For the first time, my heartbeat is pulsing through my body. Something’s about to be born right here at this moment— so don’t you dare look away now!
Of course she’s heard Kiss of the Alice Blue before. She’s even sung it before, countless times on the streets.
But these girls? They sang it like they owned it. Honoka led the charge, bringing the energy and power that this song needed, and Kotori rumbled through the tough parts with her flawless vibrato, mellowing out the whirr of rock to suit their lighter voices.

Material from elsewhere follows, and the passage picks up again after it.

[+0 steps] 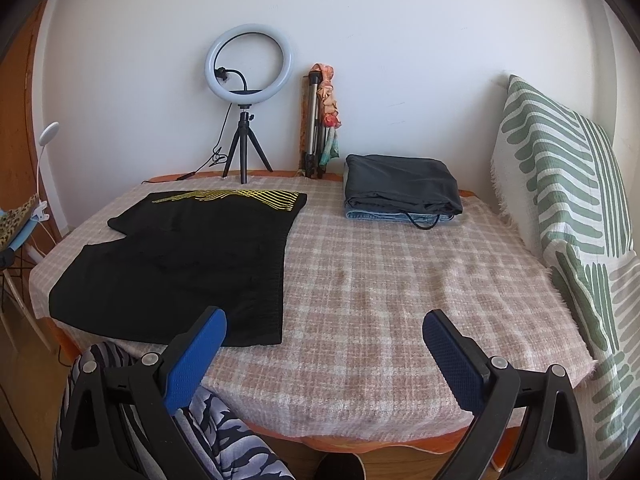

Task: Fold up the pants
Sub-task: 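Grasp the black pants' leg hems with the right and left grippers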

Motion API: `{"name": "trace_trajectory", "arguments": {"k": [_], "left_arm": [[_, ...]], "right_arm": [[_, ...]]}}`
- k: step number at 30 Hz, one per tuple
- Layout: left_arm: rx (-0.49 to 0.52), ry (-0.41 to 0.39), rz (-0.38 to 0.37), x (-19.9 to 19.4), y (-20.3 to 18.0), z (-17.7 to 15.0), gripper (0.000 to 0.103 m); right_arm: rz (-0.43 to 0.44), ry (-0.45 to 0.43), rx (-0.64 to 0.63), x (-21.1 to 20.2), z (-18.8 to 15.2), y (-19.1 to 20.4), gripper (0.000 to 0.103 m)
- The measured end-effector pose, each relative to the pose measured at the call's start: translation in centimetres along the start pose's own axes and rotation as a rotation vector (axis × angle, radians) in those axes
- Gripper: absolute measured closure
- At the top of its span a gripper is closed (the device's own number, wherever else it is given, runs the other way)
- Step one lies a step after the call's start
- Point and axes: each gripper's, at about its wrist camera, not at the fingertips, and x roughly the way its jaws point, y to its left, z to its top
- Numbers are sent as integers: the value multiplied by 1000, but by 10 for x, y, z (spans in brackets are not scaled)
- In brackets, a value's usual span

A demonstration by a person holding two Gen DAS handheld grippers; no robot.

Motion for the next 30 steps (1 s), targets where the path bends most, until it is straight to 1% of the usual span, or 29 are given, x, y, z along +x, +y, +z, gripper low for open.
{"name": "trace_trajectory", "arguments": {"k": [3,5,8,9,12,14,16,17,18,19,20,23,27,30], "left_arm": [[2,25,-28,8,7,-3,1],[18,36,-29,13,11,-6,8],[61,56,-21,23,18,-12,14],[75,65,-23,26,20,-15,20],[108,89,-57,33,28,-22,29],[154,112,-81,40,29,-27,41],[204,124,-80,46,31,-33,49],[226,131,-91,50,32,-36,53],[246,142,-99,53,34,-39,55],[263,158,-105,57,35,-42,60],[275,173,-116,61,37,-44,62],[290,206,-159,70,44,-50,62],[353,226,-167,80,49,-60,62],[405,240,-162,89,51,-68,62]], "right_arm": [[29,0,-57,6,3,5,8],[52,-2,-111,10,6,9,14],[96,-2,-195,18,10,16,18],[114,-4,-224,21,11,18,19],[162,21,-330,35,11,27,25],[185,54,-403,47,8,33,32],[207,98,-458,59,5,38,38],[222,122,-474,65,4,39,41],[242,140,-488,71,2,41,41],[256,154,-503,76,0,43,43],[266,162,-518,80,-2,45,45],[298,194,-594,94,-9,53,50],[309,217,-721,108,-18,67,54],[344,230,-781,117,-20,76,54]]}}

And then Umi blew through even the fiercest notes flawlessly. Her passion and emotion emanated through every syllable in her tongue, and made this a version of this that only they could sing.
When Erena’s eyes drifted to Nao, she caught him smiling with effort, twisting aside from the notes he wanted to play and improvising new ones that suited them better. He slammed the music down exactly where they needed it, places that his own voice was never able to take it to— and the whole time, the furrow in his brows and the conflicted grin growing on his face as his own music was stolen before his eyes—
—Erena felt the shiver of catharsis run down her spine, and she had to swallow down her saliva before she embarrassed herself with the mighty craving she felt for these three as a unit.
She wanted to write a song for them.
She wanted them to sing her song.
She wanted it, so badly, she would fistfight Nao to get that spot in the front of the line if she had to.